▸ ENTRIES SUPPLIED:
━━━

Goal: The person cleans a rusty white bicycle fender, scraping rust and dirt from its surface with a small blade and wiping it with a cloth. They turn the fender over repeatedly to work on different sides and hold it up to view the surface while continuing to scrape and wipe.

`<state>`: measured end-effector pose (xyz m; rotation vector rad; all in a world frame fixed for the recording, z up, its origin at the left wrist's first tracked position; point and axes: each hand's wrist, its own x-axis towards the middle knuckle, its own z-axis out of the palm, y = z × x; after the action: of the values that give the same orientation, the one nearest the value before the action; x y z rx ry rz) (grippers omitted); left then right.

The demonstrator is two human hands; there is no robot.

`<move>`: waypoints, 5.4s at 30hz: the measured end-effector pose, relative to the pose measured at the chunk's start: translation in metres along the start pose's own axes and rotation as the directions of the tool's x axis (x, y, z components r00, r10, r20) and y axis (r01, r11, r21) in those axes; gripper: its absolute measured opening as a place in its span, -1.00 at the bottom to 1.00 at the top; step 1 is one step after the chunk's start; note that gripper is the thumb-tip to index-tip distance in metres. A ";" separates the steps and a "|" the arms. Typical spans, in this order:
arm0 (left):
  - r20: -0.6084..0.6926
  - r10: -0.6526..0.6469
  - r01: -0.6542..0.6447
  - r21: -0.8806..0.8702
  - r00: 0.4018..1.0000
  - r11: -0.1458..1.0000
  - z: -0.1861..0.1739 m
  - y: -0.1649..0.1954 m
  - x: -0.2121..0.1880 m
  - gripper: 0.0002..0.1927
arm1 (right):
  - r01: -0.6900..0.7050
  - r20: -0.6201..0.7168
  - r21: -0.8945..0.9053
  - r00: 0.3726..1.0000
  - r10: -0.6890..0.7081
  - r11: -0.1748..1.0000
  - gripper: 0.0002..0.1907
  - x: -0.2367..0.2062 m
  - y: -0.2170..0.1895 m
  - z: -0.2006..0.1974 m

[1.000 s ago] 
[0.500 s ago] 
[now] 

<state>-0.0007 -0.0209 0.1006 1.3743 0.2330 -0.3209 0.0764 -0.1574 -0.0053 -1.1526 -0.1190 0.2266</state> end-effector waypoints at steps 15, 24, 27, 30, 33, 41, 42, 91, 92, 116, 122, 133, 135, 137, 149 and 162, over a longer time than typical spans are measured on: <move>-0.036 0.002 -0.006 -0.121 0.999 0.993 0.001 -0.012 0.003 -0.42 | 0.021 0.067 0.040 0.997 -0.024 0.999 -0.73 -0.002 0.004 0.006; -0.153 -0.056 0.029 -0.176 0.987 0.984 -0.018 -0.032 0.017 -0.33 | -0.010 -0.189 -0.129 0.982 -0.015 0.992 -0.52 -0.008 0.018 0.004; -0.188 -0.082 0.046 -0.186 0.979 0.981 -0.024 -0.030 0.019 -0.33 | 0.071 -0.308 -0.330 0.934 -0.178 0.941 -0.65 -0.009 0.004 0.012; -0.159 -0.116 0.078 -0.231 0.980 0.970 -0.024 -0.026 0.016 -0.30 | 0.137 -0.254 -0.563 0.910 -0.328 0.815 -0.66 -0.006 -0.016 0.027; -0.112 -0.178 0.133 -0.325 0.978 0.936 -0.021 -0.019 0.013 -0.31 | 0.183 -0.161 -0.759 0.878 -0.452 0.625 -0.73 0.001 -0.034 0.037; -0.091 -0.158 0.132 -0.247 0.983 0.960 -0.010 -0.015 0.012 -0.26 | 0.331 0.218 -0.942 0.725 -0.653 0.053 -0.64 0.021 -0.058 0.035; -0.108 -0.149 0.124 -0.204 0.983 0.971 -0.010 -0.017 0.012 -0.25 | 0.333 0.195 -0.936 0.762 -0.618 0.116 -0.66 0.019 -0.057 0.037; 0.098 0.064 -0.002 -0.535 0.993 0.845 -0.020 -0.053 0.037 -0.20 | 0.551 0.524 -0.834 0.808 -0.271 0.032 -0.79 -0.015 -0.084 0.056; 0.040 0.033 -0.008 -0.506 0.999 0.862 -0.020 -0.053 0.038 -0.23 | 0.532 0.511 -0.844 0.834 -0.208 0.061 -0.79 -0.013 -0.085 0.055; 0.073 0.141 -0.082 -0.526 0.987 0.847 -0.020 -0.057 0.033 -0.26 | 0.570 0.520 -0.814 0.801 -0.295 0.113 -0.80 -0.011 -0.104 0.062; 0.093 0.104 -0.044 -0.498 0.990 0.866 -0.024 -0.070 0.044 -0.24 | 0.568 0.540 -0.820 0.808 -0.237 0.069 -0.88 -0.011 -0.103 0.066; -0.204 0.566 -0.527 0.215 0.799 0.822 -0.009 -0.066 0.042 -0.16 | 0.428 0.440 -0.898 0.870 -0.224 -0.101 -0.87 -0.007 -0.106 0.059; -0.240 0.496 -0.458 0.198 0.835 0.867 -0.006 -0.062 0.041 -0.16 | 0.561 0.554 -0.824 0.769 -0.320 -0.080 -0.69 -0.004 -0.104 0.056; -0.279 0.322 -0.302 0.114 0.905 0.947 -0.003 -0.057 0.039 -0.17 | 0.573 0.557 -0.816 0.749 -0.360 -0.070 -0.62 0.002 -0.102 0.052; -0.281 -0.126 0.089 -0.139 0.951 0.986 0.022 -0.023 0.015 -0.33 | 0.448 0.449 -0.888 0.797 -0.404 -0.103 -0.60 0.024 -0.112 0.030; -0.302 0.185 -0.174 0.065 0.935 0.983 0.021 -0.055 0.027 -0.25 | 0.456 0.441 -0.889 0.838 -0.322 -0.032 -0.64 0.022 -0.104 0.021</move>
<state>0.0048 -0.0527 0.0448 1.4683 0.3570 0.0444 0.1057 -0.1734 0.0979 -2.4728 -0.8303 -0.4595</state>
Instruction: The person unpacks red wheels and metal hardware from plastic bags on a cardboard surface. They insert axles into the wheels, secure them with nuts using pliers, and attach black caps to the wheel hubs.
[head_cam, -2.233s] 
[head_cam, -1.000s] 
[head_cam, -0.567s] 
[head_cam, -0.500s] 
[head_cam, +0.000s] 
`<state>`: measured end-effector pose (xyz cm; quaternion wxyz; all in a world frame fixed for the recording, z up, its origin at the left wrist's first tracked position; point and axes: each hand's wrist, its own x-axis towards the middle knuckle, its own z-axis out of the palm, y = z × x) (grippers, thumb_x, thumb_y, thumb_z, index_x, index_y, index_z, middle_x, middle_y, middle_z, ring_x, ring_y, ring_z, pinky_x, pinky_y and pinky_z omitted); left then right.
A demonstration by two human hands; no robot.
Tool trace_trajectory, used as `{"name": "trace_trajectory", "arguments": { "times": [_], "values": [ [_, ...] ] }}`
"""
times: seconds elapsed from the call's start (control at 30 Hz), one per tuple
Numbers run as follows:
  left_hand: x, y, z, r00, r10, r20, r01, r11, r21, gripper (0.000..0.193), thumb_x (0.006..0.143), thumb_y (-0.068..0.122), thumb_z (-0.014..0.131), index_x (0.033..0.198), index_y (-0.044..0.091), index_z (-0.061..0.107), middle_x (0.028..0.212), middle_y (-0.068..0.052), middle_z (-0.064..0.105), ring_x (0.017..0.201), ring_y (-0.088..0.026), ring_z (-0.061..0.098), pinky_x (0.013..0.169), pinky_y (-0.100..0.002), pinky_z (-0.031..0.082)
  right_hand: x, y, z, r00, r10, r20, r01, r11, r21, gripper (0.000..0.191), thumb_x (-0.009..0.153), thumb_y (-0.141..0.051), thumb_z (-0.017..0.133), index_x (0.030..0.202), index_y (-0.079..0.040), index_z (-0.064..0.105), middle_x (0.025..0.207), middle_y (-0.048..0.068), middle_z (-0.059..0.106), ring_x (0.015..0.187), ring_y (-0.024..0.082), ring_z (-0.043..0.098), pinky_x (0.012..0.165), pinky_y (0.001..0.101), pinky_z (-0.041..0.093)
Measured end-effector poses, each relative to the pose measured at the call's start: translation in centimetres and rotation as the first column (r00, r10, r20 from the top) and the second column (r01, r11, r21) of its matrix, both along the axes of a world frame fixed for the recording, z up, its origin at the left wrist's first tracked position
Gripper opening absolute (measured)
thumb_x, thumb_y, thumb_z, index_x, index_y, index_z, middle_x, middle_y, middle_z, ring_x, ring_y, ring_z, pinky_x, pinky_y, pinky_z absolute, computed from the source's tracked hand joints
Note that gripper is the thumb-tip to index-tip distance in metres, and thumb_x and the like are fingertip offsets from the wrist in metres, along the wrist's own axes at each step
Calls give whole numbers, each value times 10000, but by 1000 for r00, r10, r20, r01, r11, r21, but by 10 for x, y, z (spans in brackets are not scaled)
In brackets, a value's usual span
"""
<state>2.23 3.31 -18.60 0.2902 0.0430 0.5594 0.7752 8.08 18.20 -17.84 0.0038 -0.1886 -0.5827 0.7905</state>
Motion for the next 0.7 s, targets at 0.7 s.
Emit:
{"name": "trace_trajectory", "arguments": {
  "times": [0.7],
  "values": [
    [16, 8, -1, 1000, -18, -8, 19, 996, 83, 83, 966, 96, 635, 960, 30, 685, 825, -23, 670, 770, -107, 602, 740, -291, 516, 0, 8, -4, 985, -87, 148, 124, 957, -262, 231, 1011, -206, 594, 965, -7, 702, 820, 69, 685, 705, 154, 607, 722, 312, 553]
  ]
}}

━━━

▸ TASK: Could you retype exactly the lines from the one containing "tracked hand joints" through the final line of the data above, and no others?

▸ ANSWER TO THE PROBLEM:
thumb_x, thumb_y, thumb_z, index_x, index_y, index_z, middle_x, middle_y, middle_z, ring_x, ring_y, ring_z, pinky_x, pinky_y, pinky_z absolute, computed from the source's tracked hand joints
Note that gripper is the thumb-tip to index-tip distance in metres, and thumb_x and the like are fingertip offsets from the wrist in metres, along the wrist's own axes at each step
Calls give whole numbers, each value times 10000, but by 1000 for r00, r10, r20, r01, r11, r21, but by 10 for x, y, z (spans in brackets are not scaled)
In brackets, a value's usual span
"""
<state>2.23 3.31 -18.60 0.2902 0.0430 0.5594 0.7752 8.08 18.20 -17.84 0.0038 -0.1886 -0.5827 0.7905</state>
Motion for the next 0.7 s, targets at 0.7 s.
Emit:
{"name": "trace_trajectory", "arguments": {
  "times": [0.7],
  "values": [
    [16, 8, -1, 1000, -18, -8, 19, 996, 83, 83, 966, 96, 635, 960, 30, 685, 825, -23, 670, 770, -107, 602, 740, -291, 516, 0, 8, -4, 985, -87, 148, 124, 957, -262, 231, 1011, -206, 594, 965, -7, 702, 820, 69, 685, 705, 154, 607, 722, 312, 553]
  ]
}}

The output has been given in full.